Tra gli individui di età compresa tra i 15 e i 44 anni utilizza il trasporto urbano il 28% di coloro che soffrono di limitazioni e il 29,2% di coloro che non ne soffrono; se si considerano gli ultrasettantacinquenni le corrispondenti percentuali sono 14,6 e 21,6 per cento. Rispetto all’utilizzo del treno le differenze sono ancora più marcate.

In Italia, per affrontare il problema, è stato approvato l’ultima volta nel 2017 il “Programma di azione biennale per la promozione dei diritti e l’integrazione delle persone con disabilità” che propone otto linee di intervento:

1. Riconoscimento della condizione di disabilità, valutazione multidimensionale finalizzata a sostenere il sistema di accesso a servizi e benefici e progettazione personalizzata;
2. Politiche, servizi e modelli organizzativi per la vita indipendente e l’inclusione nell’ambiente sociale: promuovere la vita indipendente e l’autodeterminazione e contrastare attivamente la istituzionalizzazione e segregazione della persona con disabilità;
3. Salute, diritto alla vita, abilitazione e riabilitazione: il Programma individua tutta una serie di azioni specifiche e puntuali per arricchire e consolidare i Livelli Essenziali di Assistenza e l’integrazione sociosanitaria;
4. Processi formativi e inclusione scolastica: la linea di intervento elenca una serie di azioni per consolidare e rendere più efficace il processo di inclusione scolastica. Un altro tema di grande interesse riguarda la continuità tra orientamento/formazione e transizione al lavoro e l’accesso degli adulti con disabilità a percorsi d’istruzione e formazione permanente;
5. Lavoro e occupazione: le linee di intervento sono soprattutto normative e riguardano anche la qualità dei servizi di collocamento mirato su tutto il territorio nazionale. Alle grandi imprese si propongono iniziative quali l’istituzione dell’Osservatorio aziendale e il “disability manager” con l’obiettivo di promuovere l’inclusione dei lavoratori con disabilità nei luoghi di lavoro;
6. Promozione e attuazione dei principi di accessibilità e mobilità: questo è un tema trasversale a tutto il Programma d’Azione, essendo il principio chiave per sostenere i processi inclusivi e la piena partecipazione delle Persone con Disabilità.
7. Cooperazione internazionale: le esperienze e le conoscenze scientifiche, tecniche e professionali in tema di disabilità realizzate in Italia possono trovare una importante diffusione nei progetti di cooperazione internazionale;
8. Sviluppo del sistema statistico e di reporting sull’attuazione delle politiche: il Programma d’Azione è accompagnato da un insieme di indicatori per il monitoraggio basati su un utilizzo sistematico dei dati del sistema statistico nazionale. Il Programma d’Azione propone un consolidamento delle indagini correnti ma anche lo sviluppo di nuove statistiche in particolare in settori come quello della salute mentale e della disabilità intellettiva.

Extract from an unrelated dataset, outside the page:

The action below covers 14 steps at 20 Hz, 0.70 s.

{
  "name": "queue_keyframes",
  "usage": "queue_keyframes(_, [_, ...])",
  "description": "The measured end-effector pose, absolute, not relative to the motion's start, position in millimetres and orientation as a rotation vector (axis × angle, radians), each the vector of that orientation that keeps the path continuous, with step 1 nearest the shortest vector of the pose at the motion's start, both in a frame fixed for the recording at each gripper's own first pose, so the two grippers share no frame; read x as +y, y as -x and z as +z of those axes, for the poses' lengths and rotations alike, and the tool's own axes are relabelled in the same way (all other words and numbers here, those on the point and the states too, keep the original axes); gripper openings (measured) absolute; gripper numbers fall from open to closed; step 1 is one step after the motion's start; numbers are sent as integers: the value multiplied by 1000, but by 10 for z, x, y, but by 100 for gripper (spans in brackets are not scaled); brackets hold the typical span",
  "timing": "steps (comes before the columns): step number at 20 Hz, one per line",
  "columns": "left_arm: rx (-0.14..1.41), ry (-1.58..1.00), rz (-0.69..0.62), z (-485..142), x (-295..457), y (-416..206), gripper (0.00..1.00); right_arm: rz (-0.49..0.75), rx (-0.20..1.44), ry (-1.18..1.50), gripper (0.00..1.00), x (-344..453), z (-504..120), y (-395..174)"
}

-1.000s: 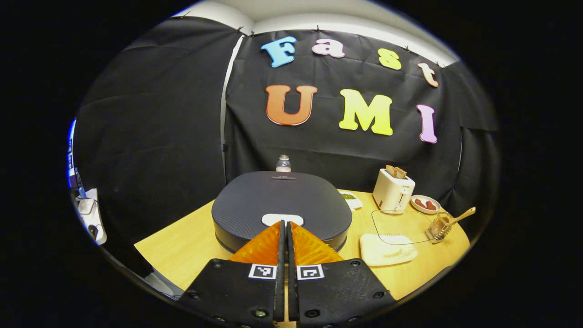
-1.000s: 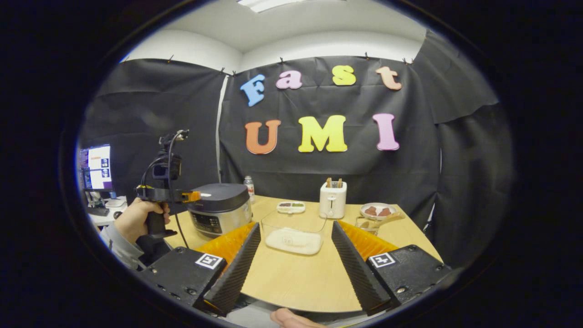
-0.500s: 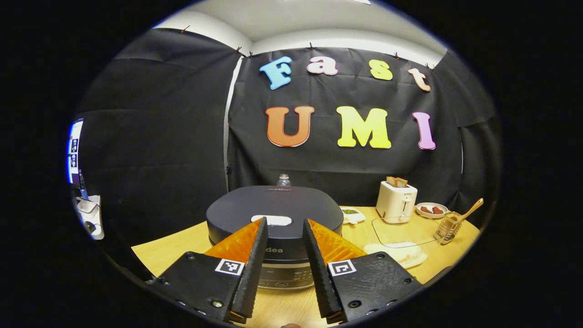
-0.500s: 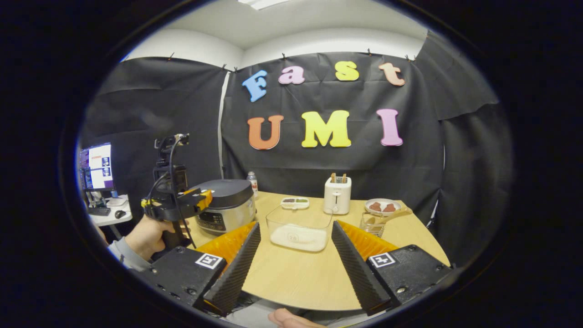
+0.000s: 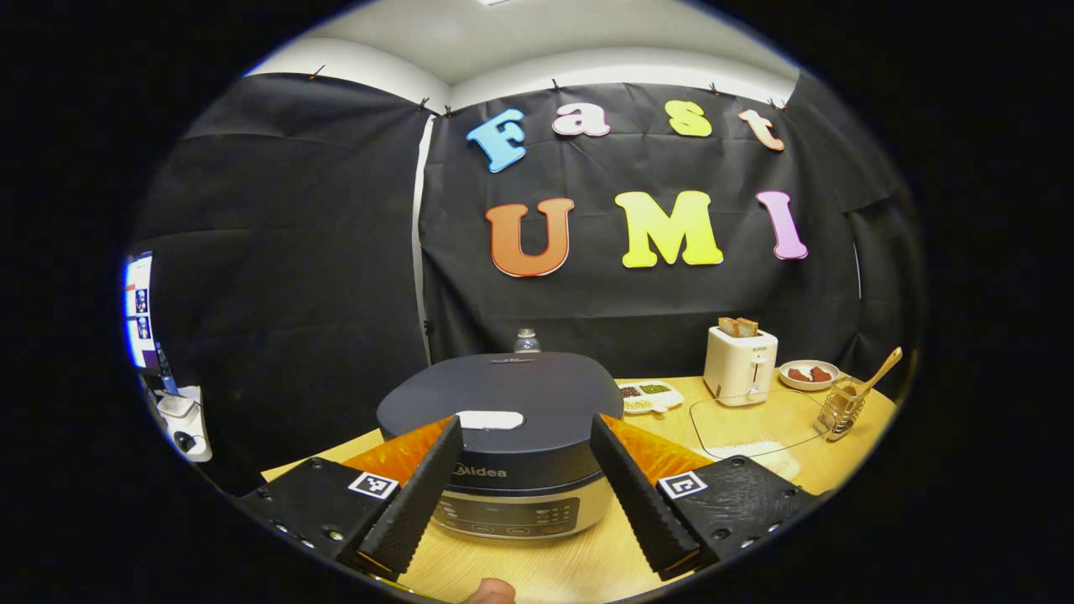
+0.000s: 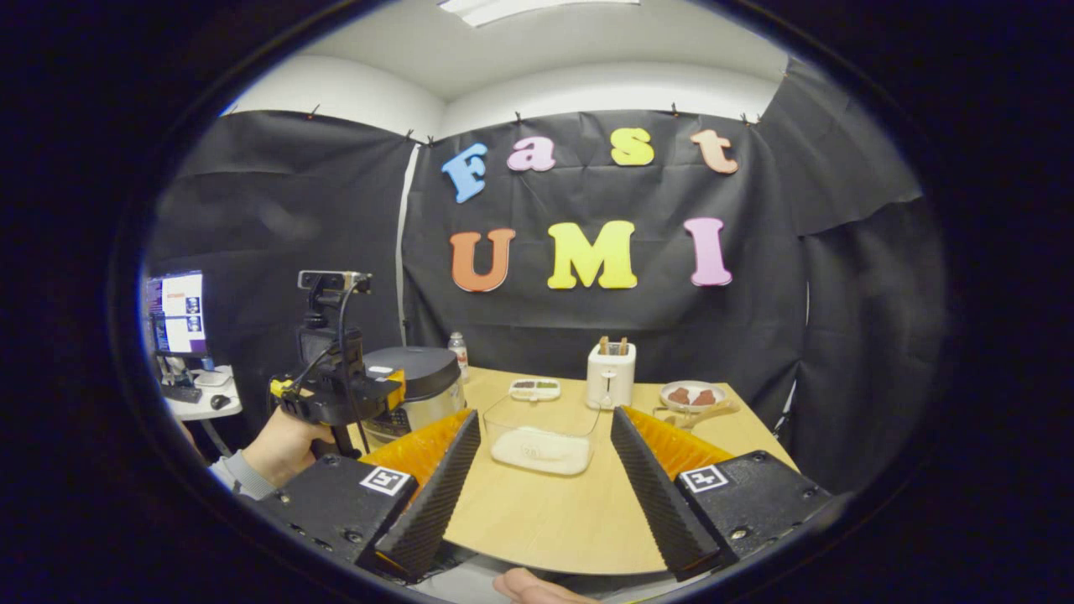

E per la disabilità sono stati stanziati una serie di fondi: il Fondo nazionale per la non autosufficienza che dal 2007 al 2019 ha previsto investimenti per circa 4,3 miliardi di euro,  quello “Dopo di noi” con oltre 51 milioni per il 2019, il Fondo per il sostegno del ruolo di cura e di assistenza del caregiver familiare con una dotazione iniziale di 20 milioni di euro per ciascun anno del triennio 2018-2020, il Fondo per accessibilità e mobilità delle persone con disabilità (5 milioni nel 2019), il Fondo inclusione delle persone sorde e con ipoacusia con una dotazione prevista è di 3 milioni per il 2019, 1 milione per il 2020 e 3 milioni per il 2021.